Glare sensitivity is considered an important parameter for traffic safety. Studies by Von Hebenstreit and Lachenmayr show a relatively strong relationship between glare sensitivity and road traffic accidents. Basically what happens in a glare situation is that light from the glare source (e.g. headlights) does not only follow geometric optical rules to form an image of the glare source on the retina, but also some of the light is scattered in the eye creating a veil of light on top of the image of the rest of the visual field. This light is called retinal straylight. So a technique is needed to determine an individual's retinal straylight level. In fact, in the earlier study (van Rijn et al. 2005) several conventional glare tests and straylight meters were evaluated for their ability to discriminate clinically evaluated cataract from non-cataract patients. This study showed that a straylight meter is better in several aspects such as discriminative ability than the conventional glare tests.
In the current study the straylight meter was further developed to make it suitable for large scale application such as in the prevalence study of chapter 1 and for driver licensing testing. The new method is called "compensation comparison" method. Central is the application of the so called 2 alternatives forced choice method (2AFC method). This method is well known from psychophysics for its reliability. Reproducibility that was finally achieved during the study is around 0.07 log units for the majority of individuals, and 0.1 log units overall. See figure 2.19. Furthermore, the task has become more intuitive and comfortable for the subject. An important consequence has been that the German firm OCULUS, well established in ophthalmology has chosen this approach to design a straylight meter for the commercial market, called C-Quant.

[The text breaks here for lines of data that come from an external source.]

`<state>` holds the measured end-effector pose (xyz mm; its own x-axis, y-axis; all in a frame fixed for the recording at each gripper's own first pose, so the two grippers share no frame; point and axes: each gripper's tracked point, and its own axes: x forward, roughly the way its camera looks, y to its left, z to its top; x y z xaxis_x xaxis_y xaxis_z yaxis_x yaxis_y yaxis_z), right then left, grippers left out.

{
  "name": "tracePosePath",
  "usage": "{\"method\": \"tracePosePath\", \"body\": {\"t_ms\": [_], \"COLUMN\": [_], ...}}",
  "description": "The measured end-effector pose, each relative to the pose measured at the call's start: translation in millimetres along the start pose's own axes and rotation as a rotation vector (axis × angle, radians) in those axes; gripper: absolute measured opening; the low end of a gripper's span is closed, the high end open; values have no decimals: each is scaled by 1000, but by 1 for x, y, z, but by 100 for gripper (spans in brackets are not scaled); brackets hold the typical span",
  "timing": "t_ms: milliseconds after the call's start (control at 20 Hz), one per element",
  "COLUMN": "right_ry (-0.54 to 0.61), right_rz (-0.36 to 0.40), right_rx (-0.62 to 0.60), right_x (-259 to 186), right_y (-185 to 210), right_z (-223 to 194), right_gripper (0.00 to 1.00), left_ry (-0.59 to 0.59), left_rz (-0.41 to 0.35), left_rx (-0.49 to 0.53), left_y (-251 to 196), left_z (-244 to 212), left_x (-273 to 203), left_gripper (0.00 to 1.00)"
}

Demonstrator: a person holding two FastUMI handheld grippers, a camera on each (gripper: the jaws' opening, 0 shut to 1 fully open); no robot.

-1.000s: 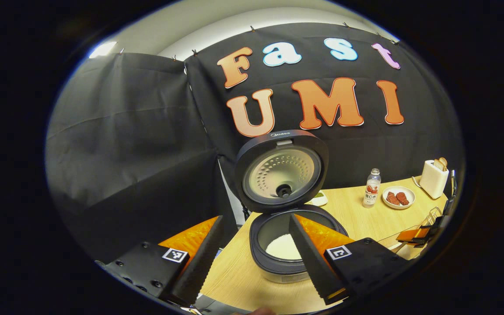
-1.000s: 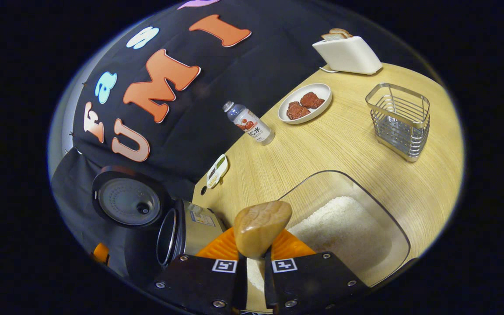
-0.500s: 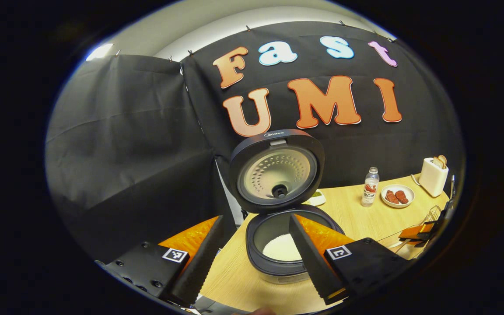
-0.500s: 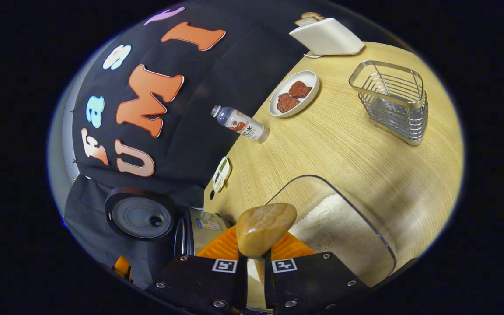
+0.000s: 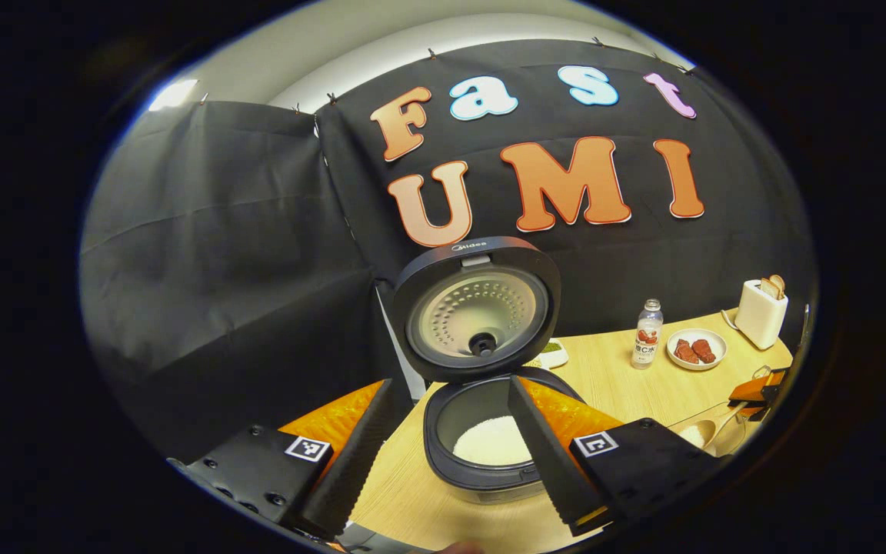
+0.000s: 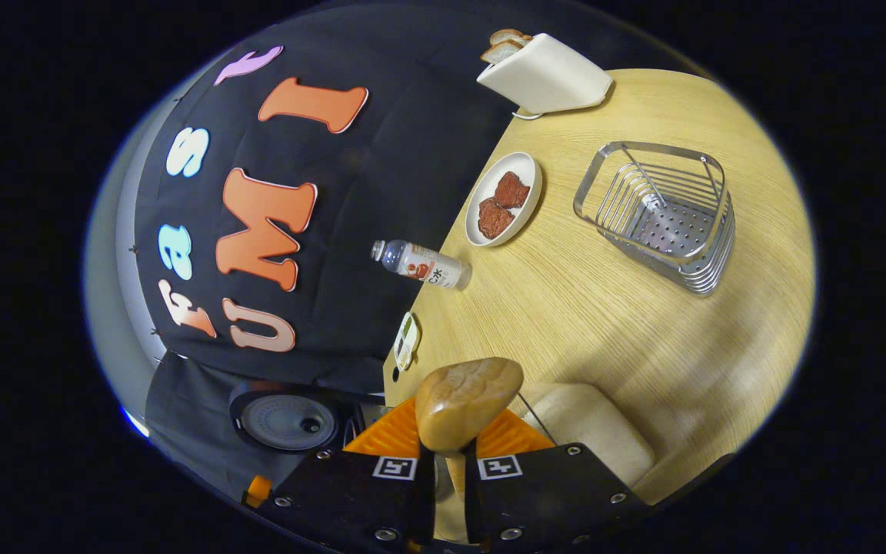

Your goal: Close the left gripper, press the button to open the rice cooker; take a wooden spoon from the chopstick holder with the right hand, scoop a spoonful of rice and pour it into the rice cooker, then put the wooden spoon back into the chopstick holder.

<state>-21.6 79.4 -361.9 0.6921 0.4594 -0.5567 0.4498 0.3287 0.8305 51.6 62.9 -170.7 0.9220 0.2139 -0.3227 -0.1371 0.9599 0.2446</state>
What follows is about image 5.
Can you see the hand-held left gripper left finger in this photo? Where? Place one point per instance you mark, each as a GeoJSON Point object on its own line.
{"type": "Point", "coordinates": [354, 469]}

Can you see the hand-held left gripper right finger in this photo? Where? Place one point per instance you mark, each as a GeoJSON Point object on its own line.
{"type": "Point", "coordinates": [547, 462]}

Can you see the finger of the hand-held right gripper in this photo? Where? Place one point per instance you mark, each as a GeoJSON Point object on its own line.
{"type": "Point", "coordinates": [754, 388]}

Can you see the heap of white rice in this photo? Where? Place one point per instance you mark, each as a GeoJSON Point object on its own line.
{"type": "Point", "coordinates": [489, 442]}

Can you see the wooden spoon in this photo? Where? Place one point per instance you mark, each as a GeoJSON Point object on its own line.
{"type": "Point", "coordinates": [701, 432]}

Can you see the black and silver rice cooker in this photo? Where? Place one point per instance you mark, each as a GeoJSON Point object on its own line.
{"type": "Point", "coordinates": [481, 308]}

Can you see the white round plate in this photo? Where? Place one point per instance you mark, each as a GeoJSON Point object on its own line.
{"type": "Point", "coordinates": [716, 362]}

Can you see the clear glass tray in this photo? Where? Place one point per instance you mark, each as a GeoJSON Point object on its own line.
{"type": "Point", "coordinates": [735, 442]}

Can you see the red meat piece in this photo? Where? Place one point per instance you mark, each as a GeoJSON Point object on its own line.
{"type": "Point", "coordinates": [686, 352]}
{"type": "Point", "coordinates": [704, 351]}

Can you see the white toaster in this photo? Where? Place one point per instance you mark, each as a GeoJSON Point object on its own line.
{"type": "Point", "coordinates": [758, 323]}

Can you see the toasted bread slice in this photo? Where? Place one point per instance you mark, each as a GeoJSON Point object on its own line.
{"type": "Point", "coordinates": [779, 283]}
{"type": "Point", "coordinates": [769, 289]}

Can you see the white divided grain dish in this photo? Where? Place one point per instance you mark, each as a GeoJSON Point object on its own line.
{"type": "Point", "coordinates": [552, 355]}

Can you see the clear drink bottle red label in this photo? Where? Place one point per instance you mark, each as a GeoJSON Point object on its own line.
{"type": "Point", "coordinates": [647, 346]}

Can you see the long ceiling light panel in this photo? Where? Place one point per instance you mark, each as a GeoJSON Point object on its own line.
{"type": "Point", "coordinates": [174, 94]}

For straylight testing in driver licensing, ultimately we would like to understand the relationship between a certain straylight outcome and road safety. This relationship involves a very complex set of intermediate steps and separate issues. In the present chapter we set out to contribute on a few points to this understanding. From simple to more complex, and more close to the actual driving situation, the following 3 steps were approached: The simple static blinding situation. Straylight induces sensitivity loss and blinding, depending on the relationship between visual task and glare source. Especially important are the luminance relationships. In this chapter we will review the luminances encountered during night driving and the glare induced blinding (equivalent) luminances. The simple dynamic blinding situation. Driving is a dynamic process. Also blinding is a dynamic process. Glare sources are often encountered suddenly while driving, and for a short period. Blinding is more strong if the blinding source is presented in such a dynamic fashion. Experimentally this increment was determined, and proved to be around a factor of 2. The complex blinding effects during driving. Although ideally steps 1 and 2 could predict what drivers may or may not be able to see, one would like this to be demonstrated in actual road tests. Because of several practical, legal and ethical reasons this might better be studied with simulation. We entered in to a largely FDA funded study using the NADS system in Iowa. The first pilot experiments have been done, but not the real test. We will continue to participate after closure of the present European project, and the data will become available also for Europe.
In this chapter also the search for realistic (early) cataract simulation filters is reported. The importance of such filters is for education/demonstration, to improve public awareness, to show policy makers what driving looks like with increased straylight, etc. We also use these filters to increase straylight in a realistic manner in experimental subjects performing the visual- and driving performance tests.